La cour confirme par conséquent le jugement déféré en ce qu’il a débouté Mme le comptable du Pôle recouvrement spécialisé de l’Hérault de l’ensemble de ses demandes.
Sur les frais de l’instance :
Le jugement est par ailleurs confirmé en ce qu’il a débouté l’ensemble des parties des demandes formulées au titre de l’article 700 du code de procédure civile et en ce qu’il a dit que chacune des parties assumera ses dépens d’instance.
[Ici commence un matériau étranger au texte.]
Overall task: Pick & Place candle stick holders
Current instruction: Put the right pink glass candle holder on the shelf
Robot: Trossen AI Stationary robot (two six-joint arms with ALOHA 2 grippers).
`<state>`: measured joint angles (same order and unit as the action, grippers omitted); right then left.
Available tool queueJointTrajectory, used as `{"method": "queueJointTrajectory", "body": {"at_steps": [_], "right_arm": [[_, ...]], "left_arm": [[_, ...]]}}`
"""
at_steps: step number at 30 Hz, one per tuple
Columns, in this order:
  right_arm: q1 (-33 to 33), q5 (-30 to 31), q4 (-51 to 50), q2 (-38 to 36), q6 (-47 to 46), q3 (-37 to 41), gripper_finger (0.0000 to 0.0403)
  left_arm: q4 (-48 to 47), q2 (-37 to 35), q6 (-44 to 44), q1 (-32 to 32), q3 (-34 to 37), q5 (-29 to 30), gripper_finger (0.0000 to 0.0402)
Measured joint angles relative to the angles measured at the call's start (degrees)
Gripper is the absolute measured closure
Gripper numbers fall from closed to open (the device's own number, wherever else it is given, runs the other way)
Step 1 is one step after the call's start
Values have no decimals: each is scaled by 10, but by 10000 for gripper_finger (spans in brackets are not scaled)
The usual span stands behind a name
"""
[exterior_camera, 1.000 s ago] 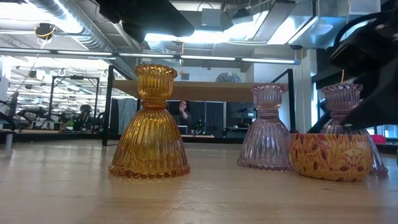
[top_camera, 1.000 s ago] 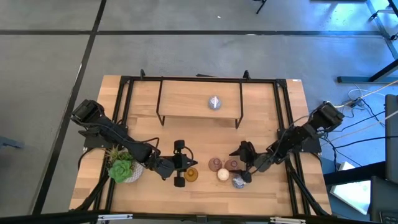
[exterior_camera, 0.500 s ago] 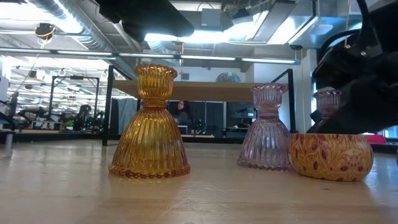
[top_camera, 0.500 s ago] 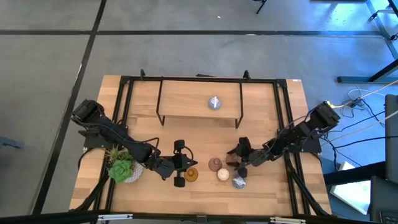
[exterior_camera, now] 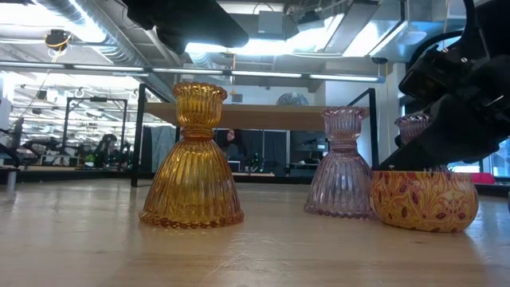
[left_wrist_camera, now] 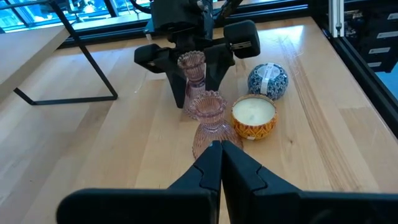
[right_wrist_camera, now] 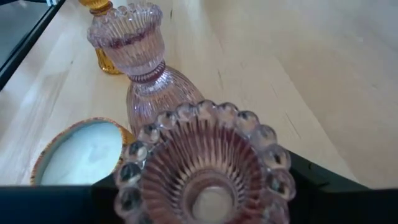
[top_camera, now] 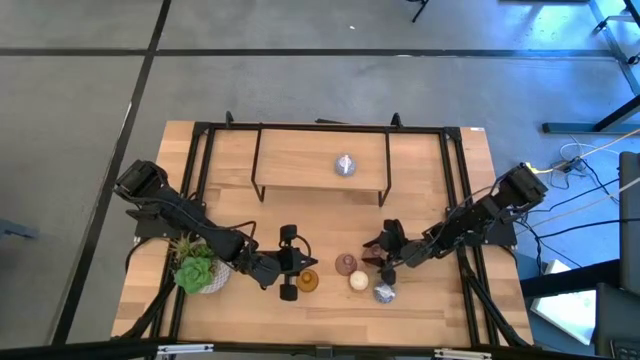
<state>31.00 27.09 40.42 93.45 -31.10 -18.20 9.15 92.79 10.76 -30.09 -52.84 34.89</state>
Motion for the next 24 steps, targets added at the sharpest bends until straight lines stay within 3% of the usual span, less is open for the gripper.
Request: {"method": "queueJointTrajectory", "body": {"at_steps": [9,18,24], "right_arm": [[-7,12,2,-14,28,2,199],[-18,9,28,-58,92,-2,247],[-31,-5,15,-79,98,-3,242]], "left_arm": [[-2,0,0,0,0,0,400],[-4,0,0,0,0,0,400],[-4,0,0,0,0,-1,400]]}}
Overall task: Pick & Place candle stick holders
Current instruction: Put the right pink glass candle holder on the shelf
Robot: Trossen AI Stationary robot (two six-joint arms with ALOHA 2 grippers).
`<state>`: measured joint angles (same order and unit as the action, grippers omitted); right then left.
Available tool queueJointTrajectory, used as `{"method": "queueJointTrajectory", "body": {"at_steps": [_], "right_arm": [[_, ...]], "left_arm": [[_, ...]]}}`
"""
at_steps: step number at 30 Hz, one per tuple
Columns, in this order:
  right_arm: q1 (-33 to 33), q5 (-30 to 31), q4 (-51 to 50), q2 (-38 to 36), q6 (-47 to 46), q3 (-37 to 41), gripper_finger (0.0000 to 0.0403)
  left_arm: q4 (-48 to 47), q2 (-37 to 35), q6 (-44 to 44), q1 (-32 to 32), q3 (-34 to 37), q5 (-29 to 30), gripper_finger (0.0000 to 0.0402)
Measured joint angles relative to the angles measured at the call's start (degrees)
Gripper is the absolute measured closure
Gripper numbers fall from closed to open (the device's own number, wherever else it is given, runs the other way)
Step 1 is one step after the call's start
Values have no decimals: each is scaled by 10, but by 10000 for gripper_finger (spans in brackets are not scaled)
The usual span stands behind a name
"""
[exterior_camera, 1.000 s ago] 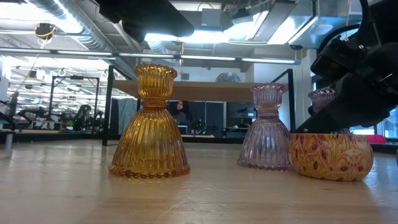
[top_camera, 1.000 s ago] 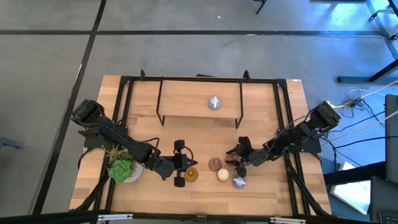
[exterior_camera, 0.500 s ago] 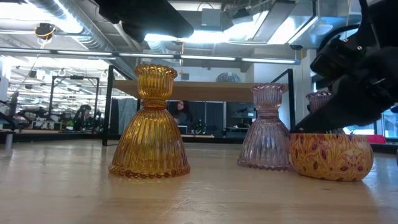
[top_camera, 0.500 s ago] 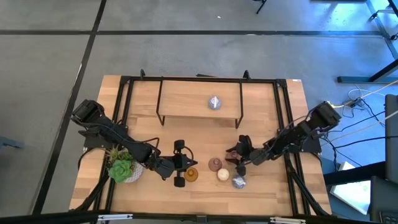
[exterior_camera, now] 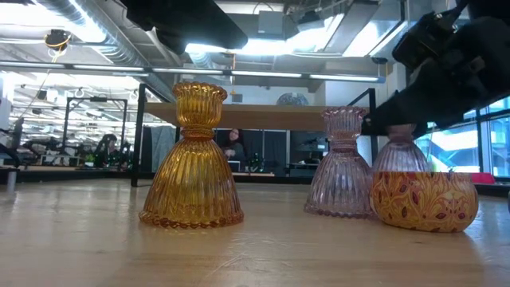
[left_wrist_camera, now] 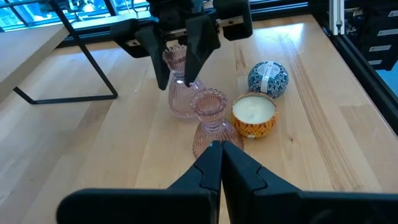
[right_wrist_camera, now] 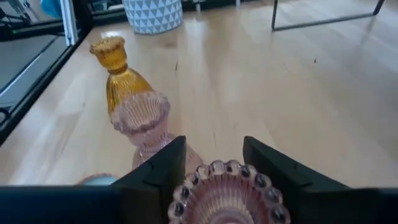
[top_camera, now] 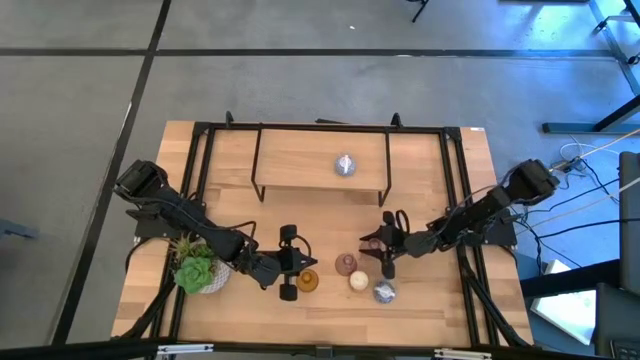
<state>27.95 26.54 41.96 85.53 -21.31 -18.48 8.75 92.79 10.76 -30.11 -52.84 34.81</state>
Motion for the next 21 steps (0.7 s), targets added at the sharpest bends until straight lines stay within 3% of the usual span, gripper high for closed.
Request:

Il n’y a pas lieu de faire application des dispositions de l’article 700 du code de procédure civile au titre des frais irrépétibles d’appel et les parties conserveront à leur charge leurs dépens d’appel.
PAR CES MOTIFS :
La Cour,
Confirme le jugement déféré en toutes ses dispositions
Dit n’y avoir lieu à application des dispositions de l’article 700 du code de procédure civile
Dit que chacune des parties conserve la charge de ses dépens d’appel.
Arrêt signé par la présidente et par la greffière.